Nothing illustrates the political polarisation over economics statistics in India better than the current discourse over a set of new back-series estimates of GDP growth, drawn up by a Committee on Real Sector Statistics as part of an effort to reform the statistical system. In normal times, the report of the Committee, headed by Sudipto Mundle, Emeritus Professor at the National Institute of Public Finance and Policy, would have occasioned no excitement — except among policy wonks. Indeed, the report had drawn little attention since it was uploaded on the website of the Ministry of Statistics and Programme Implementation (MoSPI) in late July.

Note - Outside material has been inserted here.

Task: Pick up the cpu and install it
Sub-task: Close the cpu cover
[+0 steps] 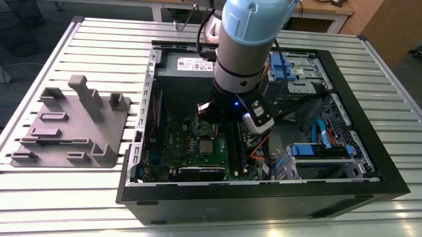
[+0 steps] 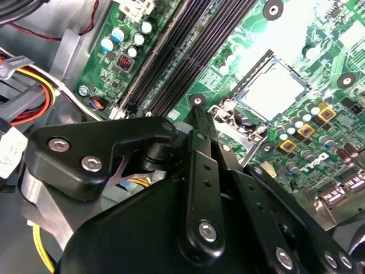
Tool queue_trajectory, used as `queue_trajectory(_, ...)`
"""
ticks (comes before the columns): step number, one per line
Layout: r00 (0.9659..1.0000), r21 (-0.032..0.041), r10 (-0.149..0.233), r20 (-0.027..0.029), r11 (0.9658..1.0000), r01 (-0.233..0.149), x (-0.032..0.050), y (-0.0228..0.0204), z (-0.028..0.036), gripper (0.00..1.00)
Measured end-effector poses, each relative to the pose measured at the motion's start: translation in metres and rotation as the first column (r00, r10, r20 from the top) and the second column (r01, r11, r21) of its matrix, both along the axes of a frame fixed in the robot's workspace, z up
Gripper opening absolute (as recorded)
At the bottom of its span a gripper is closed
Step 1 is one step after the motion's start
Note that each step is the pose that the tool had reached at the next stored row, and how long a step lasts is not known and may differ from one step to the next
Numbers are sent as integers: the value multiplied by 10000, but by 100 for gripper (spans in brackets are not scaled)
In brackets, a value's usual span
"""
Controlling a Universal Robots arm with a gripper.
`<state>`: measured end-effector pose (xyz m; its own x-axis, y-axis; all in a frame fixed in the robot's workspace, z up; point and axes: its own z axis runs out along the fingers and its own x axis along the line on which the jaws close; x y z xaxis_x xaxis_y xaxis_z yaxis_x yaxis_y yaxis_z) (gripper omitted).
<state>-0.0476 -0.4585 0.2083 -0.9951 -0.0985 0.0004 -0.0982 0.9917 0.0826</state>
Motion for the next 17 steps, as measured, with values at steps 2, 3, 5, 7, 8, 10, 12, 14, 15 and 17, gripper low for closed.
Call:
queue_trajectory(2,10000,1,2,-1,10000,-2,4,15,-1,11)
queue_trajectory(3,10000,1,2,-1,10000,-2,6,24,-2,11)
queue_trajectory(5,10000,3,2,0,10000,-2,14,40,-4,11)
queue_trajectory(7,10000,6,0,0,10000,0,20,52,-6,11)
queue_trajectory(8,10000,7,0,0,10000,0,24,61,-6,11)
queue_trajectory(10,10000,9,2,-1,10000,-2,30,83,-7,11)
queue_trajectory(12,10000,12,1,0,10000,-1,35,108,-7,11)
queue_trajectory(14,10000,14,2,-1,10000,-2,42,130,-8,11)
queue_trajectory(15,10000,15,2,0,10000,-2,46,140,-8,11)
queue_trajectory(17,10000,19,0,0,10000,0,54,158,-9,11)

But these are abnormal times. The chatter in recent days arose because the new back-series estimates of GDP growth, with base year 2011-12, suggested that growth exceeded the magical 10 per cent mark twice during the 10 years of the Manmohan Singh government: 10.23 per cent in 2007-08 and 10.78 in 2010-11. Congress partisans, who have all along questioned the legitimacy of the revised GDP series since it was introduced by the Modi government in 2015, have embraced the new back-series estimates — unofficial though they are — as a validation of the UPA’s shepherding of the economy. Evidently, they will have no more reason to question the fidelity of the data series. In turn, those in the BJP’s corner are questioning the quality of the 10-plus per cent growth, driven as it was by wide fiscal deficits and expanded bank credits.

Critically, the Mundle Committee’s methodology has its limitations in creating back-series data for extended periods, given the paucity of comparable data for earlier years. Even the current back series has been drawn up using one of three methodologies discussed: the production shift approach, which is not infallible. In any case, the entire episode starkly illustrates two points: the urgency of the need for a credible back-series data set, and the petty partisanship, on both sides of the political divide, over growth statistics.